» **WHAT IS REQUIRED**
Make an exact transcription of the data below.

» **INFORMATION SUPPLIED**

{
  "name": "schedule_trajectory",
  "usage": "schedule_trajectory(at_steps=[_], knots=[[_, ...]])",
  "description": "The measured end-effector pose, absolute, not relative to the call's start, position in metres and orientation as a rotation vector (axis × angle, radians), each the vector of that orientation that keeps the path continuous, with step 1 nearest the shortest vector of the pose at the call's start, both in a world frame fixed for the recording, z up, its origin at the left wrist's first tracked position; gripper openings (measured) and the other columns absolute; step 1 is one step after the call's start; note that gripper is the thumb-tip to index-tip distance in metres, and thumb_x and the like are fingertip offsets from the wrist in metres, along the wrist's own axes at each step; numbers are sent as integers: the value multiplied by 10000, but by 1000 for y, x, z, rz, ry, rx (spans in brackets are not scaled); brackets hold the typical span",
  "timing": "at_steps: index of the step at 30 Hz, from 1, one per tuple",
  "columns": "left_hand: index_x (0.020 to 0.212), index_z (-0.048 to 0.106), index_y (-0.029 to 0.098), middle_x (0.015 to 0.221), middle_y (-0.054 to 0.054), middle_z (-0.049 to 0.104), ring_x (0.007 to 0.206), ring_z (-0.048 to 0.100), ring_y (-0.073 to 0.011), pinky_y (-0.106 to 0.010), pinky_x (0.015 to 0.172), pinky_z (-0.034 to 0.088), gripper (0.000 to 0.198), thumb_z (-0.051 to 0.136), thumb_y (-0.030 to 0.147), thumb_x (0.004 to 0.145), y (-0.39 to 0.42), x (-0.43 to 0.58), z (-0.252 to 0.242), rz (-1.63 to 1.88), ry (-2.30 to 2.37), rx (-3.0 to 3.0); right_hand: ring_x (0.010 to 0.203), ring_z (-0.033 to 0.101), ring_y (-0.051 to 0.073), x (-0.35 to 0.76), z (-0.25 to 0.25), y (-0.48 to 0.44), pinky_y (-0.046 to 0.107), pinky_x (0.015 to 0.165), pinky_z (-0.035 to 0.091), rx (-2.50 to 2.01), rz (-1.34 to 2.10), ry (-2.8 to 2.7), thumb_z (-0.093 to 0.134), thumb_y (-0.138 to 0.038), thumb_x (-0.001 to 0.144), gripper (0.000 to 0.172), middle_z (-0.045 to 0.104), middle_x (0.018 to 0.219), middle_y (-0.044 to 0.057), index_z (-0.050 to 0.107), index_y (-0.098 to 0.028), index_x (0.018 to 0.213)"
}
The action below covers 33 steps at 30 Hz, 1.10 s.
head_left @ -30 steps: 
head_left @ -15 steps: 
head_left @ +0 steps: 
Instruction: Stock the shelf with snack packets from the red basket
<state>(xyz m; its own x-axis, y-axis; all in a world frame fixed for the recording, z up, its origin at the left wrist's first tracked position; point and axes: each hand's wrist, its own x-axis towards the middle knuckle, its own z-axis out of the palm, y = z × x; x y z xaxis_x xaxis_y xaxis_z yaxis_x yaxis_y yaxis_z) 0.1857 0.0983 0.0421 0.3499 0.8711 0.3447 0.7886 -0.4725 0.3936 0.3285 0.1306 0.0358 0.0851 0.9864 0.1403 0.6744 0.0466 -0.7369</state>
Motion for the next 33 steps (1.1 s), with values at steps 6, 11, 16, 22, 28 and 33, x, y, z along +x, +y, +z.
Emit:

» **EXERCISE OUTPUT**
{
  "name": "schedule_trajectory",
  "usage": "schedule_trajectory(at_steps=[_], knots=[[_, ...]])",
  "description": "The measured end-effector pose, absolute, not relative to the call's start, position in metres and orientation as a rotation vector (axis × angle, radians), each the vector of that orientation that keeps the path continuous, with step 1 nearest the shortest vector of the pose at the call's start, both in a world frame fixed for the recording, z up, its origin at the left wrist's first tracked position; gripper openings (measured) and the other columns absolute; step 1 is one step after the call's start; note that gripper is the thumb-tip to index-tip distance in metres, and thumb_x and the like are fingertip offsets from the wrist in metres, along the wrist's own axes at each step; numbers are sent as integers: the value multiplied by 10000, but by 1000 for y, x, z, rz, ry, rx (spans in brackets are not scaled); brackets hold the typical span",
  "timing": "at_steps: index of the step at 30 Hz, from 1, one per tuple",
  "columns": "left_hand: index_x (0.020 to 0.212), index_z (-0.048 to 0.106), index_y (-0.029 to 0.098), middle_x (0.015 to 0.221), middle_y (-0.054 to 0.054), middle_z (-0.049 to 0.104), ring_x (0.007 to 0.206), ring_z (-0.048 to 0.100), ring_y (-0.073 to 0.011), pinky_y (-0.106 to 0.010), pinky_x (0.015 to 0.172), pinky_z (-0.034 to 0.088), gripper (0.000 to 0.198), thumb_z (-0.051 to 0.136), thumb_y (-0.030 to 0.147), thumb_x (0.004 to 0.145), y (-0.39 to 0.42), x (-0.43 to 0.58), z (-0.252 to 0.242), rz (-1.63 to 1.88), ry (-2.30 to 2.37), rx (-3.0 to 3.0); right_hand: ring_x (0.010 to 0.203), ring_z (-0.033 to 0.101), ring_y (-0.051 to 0.073), x (-0.35 to 0.76), z (-0.25 to 0.25), y (-0.48 to 0.44), pinky_y (-0.046 to 0.107), pinky_x (0.015 to 0.165), pinky_z (-0.035 to 0.091), rx (-2.50 to 2.01), rz (-1.34 to 2.10), ry (-2.8 to 2.7), thumb_z (-0.093 to 0.134), thumb_y (-0.138 to 0.038), thumb_x (-0.001 to 0.144), gripper (0.000 to 0.172), middle_z (-0.045 to 0.104), middle_x (0.018 to 0.219), middle_y (-0.044 to 0.057), index_z (-0.050 to 0.107), index_y (-0.098 to 0.028), index_x (0.018 to 0.213)"
}
The action below covers 33 steps at 30 Hz, 1.10 s.
head_left @ -30 steps: 
head_left @ -15 steps: 
head_left @ +0 steps: 
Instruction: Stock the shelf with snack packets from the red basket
<state>(xyz m; its own x-axis, y-axis; all in a world frame fixed for the recording, z up, its origin at the left wrist's first tracked position; point and axes: each hand's wrist, its own x-axis towards the middle knuckle, its own z-axis out of the palm, y = z × x; x y z xaxis_x xaxis_y xaxis_z yaxis_x yaxis_y yaxis_z) 0.1857 0.0983 0.0421 0.3499 0.8711 0.3447 0.7886 -0.4725 0.3936 0.3285 0.1306 0.0358 0.0851 0.9864 0.1403 0.6744 0.0466 -0.7369</state>
Motion for the next 33 steps (1.1 s), with values at steps 6, 11, 16, 22, 28 and 33, x, y, z along +x, +y, +z.
Emit:

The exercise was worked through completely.